Task objective: Each line below is to be copied exactly as it appears.
START Provided entries
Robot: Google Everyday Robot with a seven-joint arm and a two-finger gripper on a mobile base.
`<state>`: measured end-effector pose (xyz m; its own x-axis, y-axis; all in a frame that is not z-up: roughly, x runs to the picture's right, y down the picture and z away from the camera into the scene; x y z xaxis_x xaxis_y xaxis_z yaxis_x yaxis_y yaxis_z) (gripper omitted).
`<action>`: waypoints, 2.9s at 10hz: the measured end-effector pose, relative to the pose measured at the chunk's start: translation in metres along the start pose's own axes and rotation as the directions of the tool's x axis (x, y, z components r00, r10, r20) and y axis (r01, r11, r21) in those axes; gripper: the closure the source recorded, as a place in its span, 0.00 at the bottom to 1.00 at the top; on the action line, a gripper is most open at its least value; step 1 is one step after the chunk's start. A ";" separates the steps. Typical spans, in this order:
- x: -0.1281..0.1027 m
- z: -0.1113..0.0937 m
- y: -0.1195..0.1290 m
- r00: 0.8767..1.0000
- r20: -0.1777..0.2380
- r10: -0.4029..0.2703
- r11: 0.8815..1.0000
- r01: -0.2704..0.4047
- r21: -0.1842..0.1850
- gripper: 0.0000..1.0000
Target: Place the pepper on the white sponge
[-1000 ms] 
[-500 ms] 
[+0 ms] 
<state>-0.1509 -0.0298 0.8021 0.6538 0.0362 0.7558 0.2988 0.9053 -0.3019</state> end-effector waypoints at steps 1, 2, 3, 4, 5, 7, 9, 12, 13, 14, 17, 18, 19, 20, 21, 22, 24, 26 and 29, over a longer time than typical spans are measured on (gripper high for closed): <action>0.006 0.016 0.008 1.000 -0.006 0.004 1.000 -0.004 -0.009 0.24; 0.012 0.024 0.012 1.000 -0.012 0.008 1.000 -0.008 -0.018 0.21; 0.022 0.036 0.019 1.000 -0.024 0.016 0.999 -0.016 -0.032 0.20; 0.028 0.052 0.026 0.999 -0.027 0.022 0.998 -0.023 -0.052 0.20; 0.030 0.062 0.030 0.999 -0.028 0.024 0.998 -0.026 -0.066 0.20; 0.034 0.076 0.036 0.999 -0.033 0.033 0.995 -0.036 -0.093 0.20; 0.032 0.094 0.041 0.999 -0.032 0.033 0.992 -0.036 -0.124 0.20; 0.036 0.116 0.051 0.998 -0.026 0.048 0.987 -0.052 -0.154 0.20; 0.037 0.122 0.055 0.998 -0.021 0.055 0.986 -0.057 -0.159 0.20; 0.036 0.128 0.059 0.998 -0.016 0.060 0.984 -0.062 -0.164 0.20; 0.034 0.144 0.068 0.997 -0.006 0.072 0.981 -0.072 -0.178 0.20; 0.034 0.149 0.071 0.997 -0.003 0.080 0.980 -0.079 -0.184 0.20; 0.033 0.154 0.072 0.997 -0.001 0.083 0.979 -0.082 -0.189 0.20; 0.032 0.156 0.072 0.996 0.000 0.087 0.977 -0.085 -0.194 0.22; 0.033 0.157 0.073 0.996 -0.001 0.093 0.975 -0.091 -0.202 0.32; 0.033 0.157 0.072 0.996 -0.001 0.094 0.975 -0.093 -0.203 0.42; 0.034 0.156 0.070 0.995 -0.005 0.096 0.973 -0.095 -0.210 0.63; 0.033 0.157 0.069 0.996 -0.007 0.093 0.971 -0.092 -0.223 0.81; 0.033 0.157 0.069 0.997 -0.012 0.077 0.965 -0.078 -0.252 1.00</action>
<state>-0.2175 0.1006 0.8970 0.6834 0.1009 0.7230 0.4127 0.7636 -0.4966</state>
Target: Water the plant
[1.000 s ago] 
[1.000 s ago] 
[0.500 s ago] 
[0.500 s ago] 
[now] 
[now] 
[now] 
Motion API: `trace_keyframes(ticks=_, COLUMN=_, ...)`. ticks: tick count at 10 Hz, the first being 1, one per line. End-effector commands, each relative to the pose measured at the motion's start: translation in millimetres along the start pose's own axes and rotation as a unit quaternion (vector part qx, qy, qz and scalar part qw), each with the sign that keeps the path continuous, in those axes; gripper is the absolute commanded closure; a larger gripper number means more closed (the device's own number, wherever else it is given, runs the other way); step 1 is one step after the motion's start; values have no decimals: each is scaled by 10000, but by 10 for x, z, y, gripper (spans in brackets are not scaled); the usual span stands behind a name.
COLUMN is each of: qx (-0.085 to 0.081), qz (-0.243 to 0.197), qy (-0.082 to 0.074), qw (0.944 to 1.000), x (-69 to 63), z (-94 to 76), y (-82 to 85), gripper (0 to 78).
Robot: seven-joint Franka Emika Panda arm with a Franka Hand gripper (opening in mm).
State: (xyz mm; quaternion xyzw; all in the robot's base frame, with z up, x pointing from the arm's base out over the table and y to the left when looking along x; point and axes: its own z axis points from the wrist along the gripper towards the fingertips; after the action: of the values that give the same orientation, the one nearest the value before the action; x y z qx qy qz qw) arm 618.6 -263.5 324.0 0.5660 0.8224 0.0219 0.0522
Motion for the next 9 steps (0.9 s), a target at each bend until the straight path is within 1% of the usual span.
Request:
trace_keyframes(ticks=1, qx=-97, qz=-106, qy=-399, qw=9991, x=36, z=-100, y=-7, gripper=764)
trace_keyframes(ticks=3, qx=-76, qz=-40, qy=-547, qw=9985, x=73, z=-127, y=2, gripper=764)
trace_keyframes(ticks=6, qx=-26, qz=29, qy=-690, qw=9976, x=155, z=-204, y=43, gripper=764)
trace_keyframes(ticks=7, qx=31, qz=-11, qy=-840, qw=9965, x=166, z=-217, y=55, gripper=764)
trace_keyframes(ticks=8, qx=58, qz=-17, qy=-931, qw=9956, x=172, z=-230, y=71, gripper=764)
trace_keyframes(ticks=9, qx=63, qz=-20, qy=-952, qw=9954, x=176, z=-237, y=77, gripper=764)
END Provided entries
Exercise solution:
Robot: Google Everyday Robot with a seven-joint arm and a two-finger gripper on a mobile base.
`<state>`: measured end-effector pose (xyz m; its own x-axis, y-axis; all in a frame that is not z-up: roughly, x runs to the picture's right, y down the picture and z away from the camera into the scene; x y z xaxis_x xaxis_y xaxis_z yaxis_x yaxis_y yaxis_z) (gripper omitted).
`<action>`: waypoints, 2.9s at 10hz: the measured end-effector pose, relative to the pose measured at the chunk's start: translation in metres along the start pose's own axes and rotation as the directions of the tool's x axis (x, y, z components r00, r10, r20) and y axis (r01, r11, r21) in those axes; gripper: the closure the source recorded, as a place in its span, 0.00 at the bottom to 1.00 at the top; on the action line, a gripper is most open at its least value; step 1 is one step after the chunk's start. A ";" separates the steps. Typical spans, in this order:
- x: -0.1281..0.1027 m
- z: -0.1113..0.0937 m
- y: -0.1195..0.1290 m
- r00: 0.8767..1.0000
- r20: -0.1777..0.2380
- r10: -0.4029..0.2703
- r11: 0.8815..1.0000
- r01: -0.2704..0.4047
- r21: -0.1842..0.1850
- gripper: 0.0000..1.0000
Target: Place the pepper on the white sponge
[-1000 ms] 
[-500 ms] 
[+0 ms] 
<state>-0.1509 -0.0298 0.8021 0.6538 0.0362 0.7558 0.2988 0.9053 -0.3019</state> end-effector waypoints at steps 1, 2, 3, 4, 5, 7, 9, 12, 13, 14, 17, 18, 19, 20, 21, 22, 24, 26 and 29, over a longer time than typical spans are measured on (gripper high for closed): <action>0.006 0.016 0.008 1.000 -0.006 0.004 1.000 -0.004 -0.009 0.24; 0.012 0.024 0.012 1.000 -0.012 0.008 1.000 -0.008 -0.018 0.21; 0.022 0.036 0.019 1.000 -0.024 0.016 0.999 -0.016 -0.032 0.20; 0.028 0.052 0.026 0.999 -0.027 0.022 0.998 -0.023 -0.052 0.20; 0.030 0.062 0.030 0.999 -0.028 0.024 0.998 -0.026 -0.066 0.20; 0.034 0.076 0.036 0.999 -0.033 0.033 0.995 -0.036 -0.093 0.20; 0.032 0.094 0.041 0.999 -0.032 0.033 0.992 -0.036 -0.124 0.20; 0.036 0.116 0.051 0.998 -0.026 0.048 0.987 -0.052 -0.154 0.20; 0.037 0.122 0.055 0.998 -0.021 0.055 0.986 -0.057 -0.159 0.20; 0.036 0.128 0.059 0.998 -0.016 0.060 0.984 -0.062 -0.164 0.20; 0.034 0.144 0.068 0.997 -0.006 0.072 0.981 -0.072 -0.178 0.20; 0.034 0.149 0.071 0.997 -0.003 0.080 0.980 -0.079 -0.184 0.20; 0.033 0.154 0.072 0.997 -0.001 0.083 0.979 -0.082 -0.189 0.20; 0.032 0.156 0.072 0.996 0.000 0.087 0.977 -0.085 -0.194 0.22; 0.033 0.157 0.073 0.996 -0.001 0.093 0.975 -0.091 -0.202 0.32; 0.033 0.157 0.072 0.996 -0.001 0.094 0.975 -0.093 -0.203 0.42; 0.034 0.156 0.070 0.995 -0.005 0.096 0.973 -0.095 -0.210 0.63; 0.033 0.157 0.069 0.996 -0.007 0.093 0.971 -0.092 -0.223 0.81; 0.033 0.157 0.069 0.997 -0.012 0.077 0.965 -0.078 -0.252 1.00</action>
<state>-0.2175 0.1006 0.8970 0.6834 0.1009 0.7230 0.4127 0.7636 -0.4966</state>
Target: Water the plant
[1.000 s ago] 
[1.000 s ago] 
[0.500 s ago] 
[0.500 s ago] 
[now] 
[now] 
[now] 
Motion API: `trace_keyframes(ticks=_, COLUMN=_, ...)`. ticks: tick count at 10 Hz, the first being 1, one per line. End-effector commands, each relative to the pose measured at the motion's start: translation in millimetres along the start pose's own axes and rotation as a unit quaternion (vector part qx, qy, qz and scalar part qw), each with the sign that keeps the path continuous, in those axes; gripper is the absolute commanded closure; a larger gripper number means more closed (the device's own number, wherever else it is given, runs the other way); step 1 is one step after the motion's start; values have no decimals: each is scaled by 10000, but by 10 for x, z, y, gripper (spans in brackets are not scaled); the usual span stands behind a name.
COLUMN is each of: qx (-0.085 to 0.081), qz (-0.243 to 0.197), qy (-0.082 to 0.074), qw (0.944 to 1.000), x (-69 to 63), z (-94 to 76), y (-82 to 85), gripper (0 to 78).
Robot: seven-joint Franka Emika Panda arm with a Franka Hand gripper (opening in mm).
State: (xyz mm; quaternion xyzw; all in the robot's base frame, with z up, x pointing from the arm's base out over the table and y to the left when looking along x; point and axes: its own z axis points from the wrist along the gripper towards the fingertips; after the action: of the values that give the same orientation, the one nearest the value before the action; x y z qx qy qz qw) arm 618.6 -263.5 324.0 0.5660 0.8224 0.0219 0.0522
Motion for the next 9 steps (0.9 s), a target at each bend until the straight path is within 1% of the usual span.
Request:
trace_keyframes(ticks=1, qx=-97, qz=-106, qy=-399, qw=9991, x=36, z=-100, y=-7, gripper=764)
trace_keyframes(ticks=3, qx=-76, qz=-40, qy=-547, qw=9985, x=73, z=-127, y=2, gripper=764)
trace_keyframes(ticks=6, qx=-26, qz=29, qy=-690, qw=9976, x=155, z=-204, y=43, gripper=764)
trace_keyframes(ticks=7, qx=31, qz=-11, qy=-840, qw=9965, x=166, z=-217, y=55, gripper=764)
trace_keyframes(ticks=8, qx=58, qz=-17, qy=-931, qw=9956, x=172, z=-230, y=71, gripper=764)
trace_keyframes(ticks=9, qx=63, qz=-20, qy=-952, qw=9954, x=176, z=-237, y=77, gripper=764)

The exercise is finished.